After working on Dropbox Pro, we spun off a small “blue sky” growth team to explore how we could foster increased adoption of our sharing tools. The most successful project to emerge from that team was the addition of user avatars in the Dropbox Product. Adding user photos to the product led to increased sharing activity, just as we had hoped, but it also unlocked possibilities for other product teams to build richer, more user-centric experiences.

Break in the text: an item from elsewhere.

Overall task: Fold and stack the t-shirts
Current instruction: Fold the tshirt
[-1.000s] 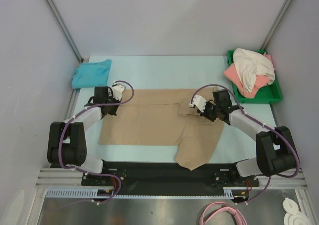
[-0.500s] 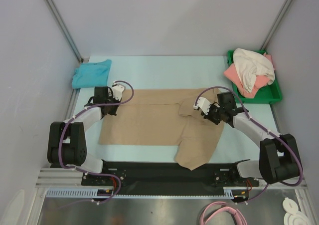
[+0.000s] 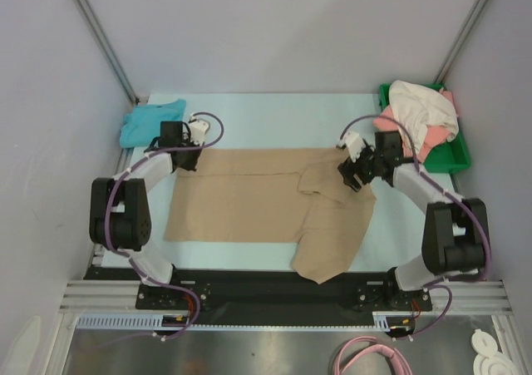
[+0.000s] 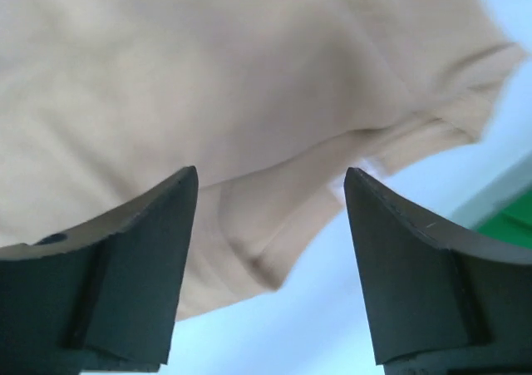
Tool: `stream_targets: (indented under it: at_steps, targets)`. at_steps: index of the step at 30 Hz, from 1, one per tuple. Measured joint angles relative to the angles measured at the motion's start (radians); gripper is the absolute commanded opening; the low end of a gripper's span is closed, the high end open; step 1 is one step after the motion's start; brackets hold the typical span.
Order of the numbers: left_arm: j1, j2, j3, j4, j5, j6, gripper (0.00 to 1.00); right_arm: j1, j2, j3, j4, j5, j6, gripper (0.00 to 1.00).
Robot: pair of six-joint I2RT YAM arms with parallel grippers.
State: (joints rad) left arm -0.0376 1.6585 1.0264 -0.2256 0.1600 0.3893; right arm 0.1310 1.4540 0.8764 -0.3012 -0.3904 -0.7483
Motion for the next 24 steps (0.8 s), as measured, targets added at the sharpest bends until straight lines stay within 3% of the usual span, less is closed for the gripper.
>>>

In my final year at the company, I joined the Web Infrastructure team as a Design Engineer to work on Design Systems. I had spent all my tenure at Dropbox maintaining a suite of design tools, so was able to provide historical knowledge and engineering principles to address inconsistencies in both the design and implementation of many product surfaces. The result of my work was Scooter, an open-source (S)CSS framework and design system adopted by several product teams to speed up their work.

Side Projects

If the work I do for money is my bread and butter, my side projects are the jam on top. I routinely embark on new side projects to explore coding opportunities and design styles outside of my employment.

Zeitgeist

Zeitgeist is a Mac menu bar app that lets you see the status of your recent Vercel deployments. It updates in (almost) real-time, giving you at-a-glance peace of mind about your web app deployments. Visit the microsite for details and to download for free.

Lucid Underground

Lucid Underground is a web app and companion iOS and watchOS app that shows the current status of the London Underground, London Overground, TfL Rail, and DLR transit systems. You can visit the website or buy the app on the iOS App Store.

Who Would Win Bot

Who Would Win Bot is a Twitter bot that asks followers: in a fight between two random emoji, who would win? A Genie, or a potato? A bouquet, or a curling stone? View the source of GitHub or follow it on Twitter.

Lucid

Lucid is a Google Chrome extension that replaces the New Tab page with a simple notepad. It's useful for avoiding bad browsing habits and jotting down ideas or errands.

Gifme

Gifme is a personal clone/rip-off/emulation of Giphy, the popular gif search engine. Tired of Giphy's suboptimal Slack integration, I built Gifme as a web app to search my own massive gif collection. View the source on GitHub or visit the site.

Toast

Toast is a Sass/CSS grid system, designed to be highly customisable, extremely verbose, and simple-to-use out of the box. It uses no floats, no first or last classes, and allows nesting. Visit the site

Digital Ruin

Digital Ruin is—for lack of a more fitting description—an art project dedicated to giving form to both real and fictional digital exchanges, with an emphasis on difficult interactions. It’s bleak, and hard to describe. Visit the site.

Just My Type

Just My Type is a library of font pairings from Adobe Typekit and H&FJ’s Cloud.Typography. Created out of a desire for a place to keep track of my personal favorite web font pairings, Just My Type has grown to become a popular typography resource for many web designers.Visit the site.

Onword

Onword is a simple web application for writing documents. It was designed and developed in just 10 days, and introduced me to the world of Ruby. Visit the site.

Brills

Brills is a simple money management web application built for budgeting quickly. Visit the site.

Animate.css

Animate.css is a cross-browser plug-and-play CSS animation library for delightful animation in websites and web applications. Since I created the project in 2011, it has gone on to be used in tens of thousands of websites, growing into an active open source community. Visit the site.